(Records from a collection)
========================================
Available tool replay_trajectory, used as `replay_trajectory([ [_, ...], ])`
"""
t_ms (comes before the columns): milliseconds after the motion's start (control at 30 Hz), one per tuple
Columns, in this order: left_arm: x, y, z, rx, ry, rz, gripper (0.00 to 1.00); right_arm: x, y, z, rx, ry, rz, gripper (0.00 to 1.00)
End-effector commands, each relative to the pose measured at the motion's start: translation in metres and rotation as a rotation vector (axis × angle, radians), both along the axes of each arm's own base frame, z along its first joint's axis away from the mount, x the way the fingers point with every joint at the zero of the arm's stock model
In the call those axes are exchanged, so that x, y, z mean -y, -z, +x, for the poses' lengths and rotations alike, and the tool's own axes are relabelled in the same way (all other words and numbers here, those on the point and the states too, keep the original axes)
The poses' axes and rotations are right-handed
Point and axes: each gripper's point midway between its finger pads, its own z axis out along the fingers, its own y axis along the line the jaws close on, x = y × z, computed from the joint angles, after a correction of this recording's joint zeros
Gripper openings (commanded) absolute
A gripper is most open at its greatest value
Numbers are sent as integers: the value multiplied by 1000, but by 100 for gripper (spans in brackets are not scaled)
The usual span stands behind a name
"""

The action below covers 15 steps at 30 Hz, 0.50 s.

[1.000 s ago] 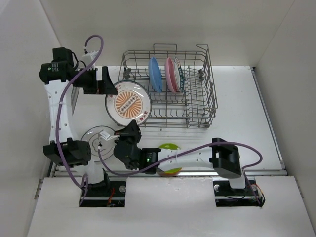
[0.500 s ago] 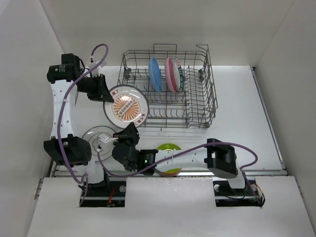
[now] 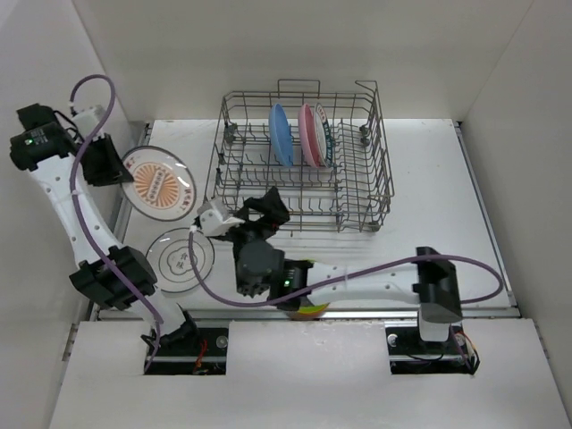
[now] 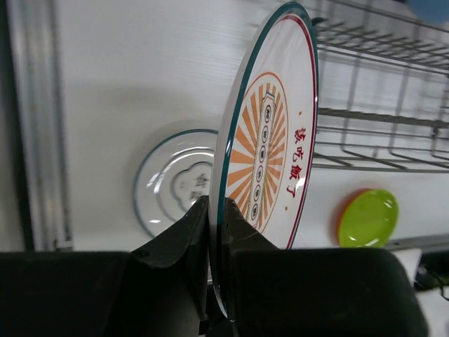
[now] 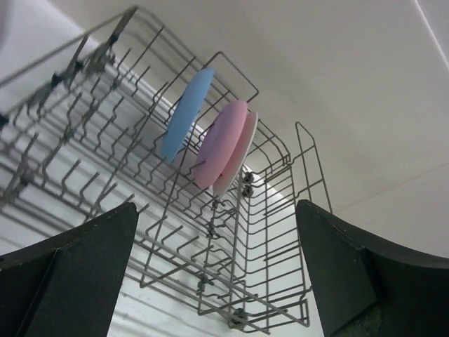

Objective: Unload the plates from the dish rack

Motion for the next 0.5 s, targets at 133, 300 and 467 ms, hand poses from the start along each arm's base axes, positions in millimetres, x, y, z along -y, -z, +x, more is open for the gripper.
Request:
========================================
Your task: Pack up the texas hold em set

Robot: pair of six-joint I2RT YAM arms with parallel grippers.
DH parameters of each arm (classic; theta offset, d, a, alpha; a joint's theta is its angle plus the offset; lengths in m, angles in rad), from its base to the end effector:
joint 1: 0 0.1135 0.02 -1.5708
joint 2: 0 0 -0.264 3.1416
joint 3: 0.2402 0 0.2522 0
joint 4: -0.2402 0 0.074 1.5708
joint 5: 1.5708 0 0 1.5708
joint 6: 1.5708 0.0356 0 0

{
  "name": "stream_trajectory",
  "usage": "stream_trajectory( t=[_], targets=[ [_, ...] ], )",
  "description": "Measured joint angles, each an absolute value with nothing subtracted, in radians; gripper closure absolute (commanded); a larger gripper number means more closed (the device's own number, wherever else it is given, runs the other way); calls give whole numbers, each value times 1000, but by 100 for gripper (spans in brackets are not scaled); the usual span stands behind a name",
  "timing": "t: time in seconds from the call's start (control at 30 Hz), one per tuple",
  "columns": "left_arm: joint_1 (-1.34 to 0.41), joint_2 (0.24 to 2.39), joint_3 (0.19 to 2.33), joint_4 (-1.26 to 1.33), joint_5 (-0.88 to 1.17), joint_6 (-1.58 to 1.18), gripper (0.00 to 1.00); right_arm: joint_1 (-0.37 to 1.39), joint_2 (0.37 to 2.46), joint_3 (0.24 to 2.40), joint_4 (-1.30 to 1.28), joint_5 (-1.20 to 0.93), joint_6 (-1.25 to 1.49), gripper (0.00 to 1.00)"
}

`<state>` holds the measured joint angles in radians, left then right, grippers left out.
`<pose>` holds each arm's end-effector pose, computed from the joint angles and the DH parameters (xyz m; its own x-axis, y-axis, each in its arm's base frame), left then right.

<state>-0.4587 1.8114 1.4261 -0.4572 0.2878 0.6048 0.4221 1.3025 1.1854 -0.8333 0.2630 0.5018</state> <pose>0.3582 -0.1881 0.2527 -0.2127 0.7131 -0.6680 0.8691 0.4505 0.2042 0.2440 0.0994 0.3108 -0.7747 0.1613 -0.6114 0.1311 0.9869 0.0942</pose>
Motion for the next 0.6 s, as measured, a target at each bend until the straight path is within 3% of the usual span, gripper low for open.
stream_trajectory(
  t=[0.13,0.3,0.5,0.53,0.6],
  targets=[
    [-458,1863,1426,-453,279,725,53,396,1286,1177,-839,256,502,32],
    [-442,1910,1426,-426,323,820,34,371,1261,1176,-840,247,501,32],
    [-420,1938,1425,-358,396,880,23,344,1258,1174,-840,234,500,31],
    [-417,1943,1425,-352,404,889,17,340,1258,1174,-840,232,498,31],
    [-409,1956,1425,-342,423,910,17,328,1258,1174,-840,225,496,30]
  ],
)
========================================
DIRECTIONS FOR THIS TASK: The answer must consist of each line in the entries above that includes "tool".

RESULT FOR THIS EXERCISE:
Available tool replay_trajectory, used as `replay_trajectory([ [_, ...], ])`
In the call those axes are exchanged, so that x, y, z mean -y, -z, +x, for the poses' lengths and rotations alike, and the tool's own axes are relabelled in the same way (all other words and numbers here, those on the point and the states too, keep the original axes)

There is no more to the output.